You might hesitate to disclose everything to your solicitor if you are a criminal defendant. You may fear that your lawyer will reveal your secrets to the authorities or the public. But, the attorney-client privileges safeguards the privacy of your communication. And this is the first time anyone else can hear what you’ve discussed with your lawyer. Here are five crucial facts about the attorney-client privilege that you should know:
The Attorney-Client Privilege Protects Confidential Communications
This attorney-client privileges applies to all communications between lawyer and client. These include conversations, emails, letters, and other written or oral communications.
But, the privilege only applies to confidential communications related to legal representation. The privilege may not protect clients from disclosing information other than legal matters.
The Attorney-Client Privilege Belongs to the Client
The attorney-client privileges is the client’s right, not the attorney’s. The client can waive the privilege and allow their attorney to disclose information. The attorney cannot waive the privilege without the client’s consent.
The attorney is no longer bound by confidentiality if the client waives the privilege. In this case, the lawyer may disclose the information in court or to other parties.
The Attorney-Client Privilege Has Exceptions
While the attorney-client privileges is broad, it’s not absolute. Exceptions to the privilege allow an attorney to disclose information in certain circumstances. For example, if the client communicates their plan to harm someone, the attorney may report this to the authorities.

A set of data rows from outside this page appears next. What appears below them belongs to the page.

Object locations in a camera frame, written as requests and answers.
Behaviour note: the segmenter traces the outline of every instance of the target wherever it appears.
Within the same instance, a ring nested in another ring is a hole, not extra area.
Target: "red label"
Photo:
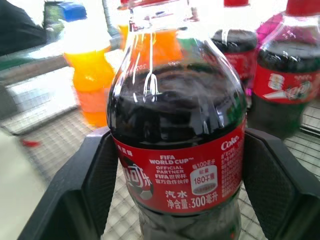
[[[150,209],[190,214],[230,198],[242,180],[245,120],[229,134],[181,149],[141,149],[115,139],[129,192]]]
[[[242,81],[253,77],[256,61],[256,51],[254,49],[239,53],[225,53],[224,55],[237,71]]]
[[[320,70],[286,73],[257,64],[253,92],[258,97],[281,104],[306,103],[314,99],[320,86]]]

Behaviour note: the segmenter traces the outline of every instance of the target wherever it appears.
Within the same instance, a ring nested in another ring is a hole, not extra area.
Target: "coca-cola bottle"
[[[199,31],[187,0],[125,3],[134,27],[107,121],[143,237],[236,240],[246,124],[241,82]]]
[[[281,139],[300,127],[320,85],[318,0],[289,0],[257,56],[248,125]]]
[[[210,38],[237,71],[245,86],[255,73],[257,36],[249,0],[224,0],[217,28]]]

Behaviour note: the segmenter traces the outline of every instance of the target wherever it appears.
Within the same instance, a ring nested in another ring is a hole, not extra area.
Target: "bottle cap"
[[[73,22],[87,18],[87,12],[83,5],[75,2],[62,2],[59,4],[62,8],[64,20]]]
[[[249,5],[249,0],[224,0],[225,7],[244,7]]]
[[[309,17],[320,14],[320,0],[288,0],[285,14],[291,17]]]

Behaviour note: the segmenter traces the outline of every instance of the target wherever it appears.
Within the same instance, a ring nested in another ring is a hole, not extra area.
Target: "red bottle cap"
[[[249,5],[249,0],[224,0],[225,7],[243,7]]]
[[[308,17],[320,14],[320,0],[289,0],[285,14],[291,17]]]

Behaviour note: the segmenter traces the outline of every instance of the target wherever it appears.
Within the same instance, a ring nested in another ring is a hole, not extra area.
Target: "blue bottle cap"
[[[76,2],[62,2],[59,6],[63,10],[64,20],[66,22],[73,22],[76,20],[82,20],[87,18],[87,12],[85,7]]]

Also, if the client discloses information that suggests they have committed a crime, the attorney may be required to disclose it. This prevents the client from using the attorney-client privileges as a shield to perpetuate a crime or fraud.
The Attorney-Client Privilege May Not Apply to Joint Clients
Sometimes, many clients may keep the same attorney for legal representation, such as a defense solicitor in London. The attorney-client privileges may not apply to all clients in these situations.
If one client waives the privilege, the defense solicitor may be required to disclose information to the other client. Similarly, if the clients have competing interests, the attorney may be required to disclose information relevant to both clients’ interests. Joint clients need to discuss these issues with their attorneys to understand the extent of the privilege and how it applies to their cases.
The Attorney-Client Privilege Extends After Legal Representation Ends
The attorney-client privileges extends beyond the end of legal representation. This means the attorney is still bound by confidentiality rules even after the case. But, the privilege may not apply to information unrelated to the legal representation.
For example, if a client shares information about a future business plan, this information will receive no protection. This is because it has no relationship with legal representation.
As said, the attorney-client privilege is vital to the legal profession. The goal is to establish a personal relationship between clients and their attorneys. This enables the client to communicate freely with their lawyer without fear of disclosure.
If you’re facing criminal charges, the attorney-client privilege can be a powerful tool to protect your secrets. By considering these facts, you can confidently approach the legal process.
Consult a qualified lawyer if you still have questions or concerns about the attorney-client privilege. They can provide further advice and guidance on your specific case.